Gorilla, My Love Summary and Analysis of "Happy Birthday"


Ollie, a neglected little girl, has no one to play with. Her Granddaddy Larkins will not wake up and Chalky the building superintendent is not around.

She visits the five big boys who hang around her street, and offers to buy them something from the store. They shoo her away. When she reaches the front of her neighborhood church, she cries out that she wishes to “fly off and kill myself” (64). The reverend and Miss Hazel, a neighborhood woman, try to quiet her down, but Ollie throws a temper tantrum. The reader then learns that today is her birthday, and she has no one to spend it with.


“Happy Birthday” is one of Bambara’s shortest stories, and perhaps due to its length, it has its own unique way of approaching characterization. In most of Bambara’s stories, the narrator mentions new characters offhand, without explaining much about them to the reader. We are left to infer their personalities and their relationship to the narrator from information that is gradually revealed over the course of the story.

In “Happy Birthday,” however, Bambara introduces each character with a brief profile that explains who they are and how Ollie knows them. She does this fairly consistently, even if the character only appears in the story for a short time. This gives “Happy Birthday” a relatively broad scope, particularly interesting considering its length. While it is primarily about a neglected child who is alone on her birthday, it also serves as a portrait of the neighborhood she lives in. Bambara further broadens the scope by choosing to write the story in the third person, a departure from her usual first-person narration.

Like “The Hammer Man,” this story portrays urban blight and family dysfunction as normal parts of daily life for Ollie and the people around her. For example, the older boys that Ollie visits seem to spend all of their time sitting on the porch rather than working.

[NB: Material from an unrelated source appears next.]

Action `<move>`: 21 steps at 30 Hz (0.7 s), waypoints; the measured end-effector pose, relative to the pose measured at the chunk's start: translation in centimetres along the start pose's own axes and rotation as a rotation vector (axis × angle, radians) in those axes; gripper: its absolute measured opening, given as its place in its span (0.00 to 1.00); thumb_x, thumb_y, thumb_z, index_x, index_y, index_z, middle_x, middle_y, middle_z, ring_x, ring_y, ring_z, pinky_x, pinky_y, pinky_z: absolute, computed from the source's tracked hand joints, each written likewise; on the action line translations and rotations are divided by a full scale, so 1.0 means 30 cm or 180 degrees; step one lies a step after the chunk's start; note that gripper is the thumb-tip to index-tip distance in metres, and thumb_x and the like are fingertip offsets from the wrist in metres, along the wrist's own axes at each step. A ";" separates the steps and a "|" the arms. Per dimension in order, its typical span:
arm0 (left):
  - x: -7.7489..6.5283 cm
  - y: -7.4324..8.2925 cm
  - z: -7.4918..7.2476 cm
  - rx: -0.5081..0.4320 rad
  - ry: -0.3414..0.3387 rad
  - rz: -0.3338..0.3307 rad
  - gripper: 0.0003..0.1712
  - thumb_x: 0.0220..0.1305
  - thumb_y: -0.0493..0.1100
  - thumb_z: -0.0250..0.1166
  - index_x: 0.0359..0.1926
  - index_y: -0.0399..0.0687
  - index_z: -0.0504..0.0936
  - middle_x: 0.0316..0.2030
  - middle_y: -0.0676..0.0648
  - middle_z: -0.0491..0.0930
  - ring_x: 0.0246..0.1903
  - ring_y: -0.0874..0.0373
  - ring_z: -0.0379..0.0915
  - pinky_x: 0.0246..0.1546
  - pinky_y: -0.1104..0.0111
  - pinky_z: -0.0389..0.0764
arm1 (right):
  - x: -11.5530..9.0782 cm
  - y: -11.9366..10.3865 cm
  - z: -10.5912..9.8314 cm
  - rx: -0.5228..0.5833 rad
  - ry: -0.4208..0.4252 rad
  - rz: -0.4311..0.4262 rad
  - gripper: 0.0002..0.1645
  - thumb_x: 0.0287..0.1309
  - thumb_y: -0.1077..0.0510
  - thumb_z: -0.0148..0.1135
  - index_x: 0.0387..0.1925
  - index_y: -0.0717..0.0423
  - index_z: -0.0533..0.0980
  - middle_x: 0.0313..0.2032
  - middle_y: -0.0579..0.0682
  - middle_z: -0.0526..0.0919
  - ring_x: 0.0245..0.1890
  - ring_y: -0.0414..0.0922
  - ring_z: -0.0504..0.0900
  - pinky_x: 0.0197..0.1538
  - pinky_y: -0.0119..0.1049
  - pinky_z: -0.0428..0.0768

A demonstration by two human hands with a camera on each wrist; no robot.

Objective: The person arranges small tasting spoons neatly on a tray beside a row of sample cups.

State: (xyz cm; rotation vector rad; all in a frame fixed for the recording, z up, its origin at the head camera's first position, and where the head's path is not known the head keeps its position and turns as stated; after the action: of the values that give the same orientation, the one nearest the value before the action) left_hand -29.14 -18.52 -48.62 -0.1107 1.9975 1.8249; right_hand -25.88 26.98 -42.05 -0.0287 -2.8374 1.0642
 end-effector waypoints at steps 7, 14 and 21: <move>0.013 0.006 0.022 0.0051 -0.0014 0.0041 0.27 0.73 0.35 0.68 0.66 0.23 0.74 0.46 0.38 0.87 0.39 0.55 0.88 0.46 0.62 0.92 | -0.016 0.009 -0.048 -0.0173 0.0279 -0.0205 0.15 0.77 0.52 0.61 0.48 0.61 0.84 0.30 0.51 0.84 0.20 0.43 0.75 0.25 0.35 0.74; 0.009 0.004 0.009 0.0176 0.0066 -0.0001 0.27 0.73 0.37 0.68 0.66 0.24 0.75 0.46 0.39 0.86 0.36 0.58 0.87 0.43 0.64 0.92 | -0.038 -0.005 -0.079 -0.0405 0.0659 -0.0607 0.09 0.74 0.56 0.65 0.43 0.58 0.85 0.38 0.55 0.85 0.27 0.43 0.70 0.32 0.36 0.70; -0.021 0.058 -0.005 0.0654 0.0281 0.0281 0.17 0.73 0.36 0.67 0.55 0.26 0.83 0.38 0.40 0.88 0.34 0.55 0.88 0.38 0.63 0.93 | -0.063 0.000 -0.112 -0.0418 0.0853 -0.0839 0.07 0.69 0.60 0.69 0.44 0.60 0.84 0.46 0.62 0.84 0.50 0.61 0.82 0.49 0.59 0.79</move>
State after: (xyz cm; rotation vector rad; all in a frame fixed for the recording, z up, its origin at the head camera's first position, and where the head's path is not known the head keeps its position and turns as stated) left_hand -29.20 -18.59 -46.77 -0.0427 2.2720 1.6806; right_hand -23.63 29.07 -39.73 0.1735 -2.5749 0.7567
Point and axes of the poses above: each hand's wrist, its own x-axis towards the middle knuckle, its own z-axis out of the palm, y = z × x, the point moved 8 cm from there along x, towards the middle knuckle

The fact that her closest relationship is with her grandfather suggests that Ollie's parents are either absent or troubled. Further, Grandaddy Larkins's inability to wake up on her birthday implies that he may have problems with drugs or his health. By having her narrator describe these issues uncritically, Bambara demonstrates the degree to which these problems have become entrenched in the lives of Ollie and children like her. And by setting the story on a child's birthday - typically one of a child's happiest days - she subtly but powerfully notes the way these issues of urban blight victimize children by ignoring them.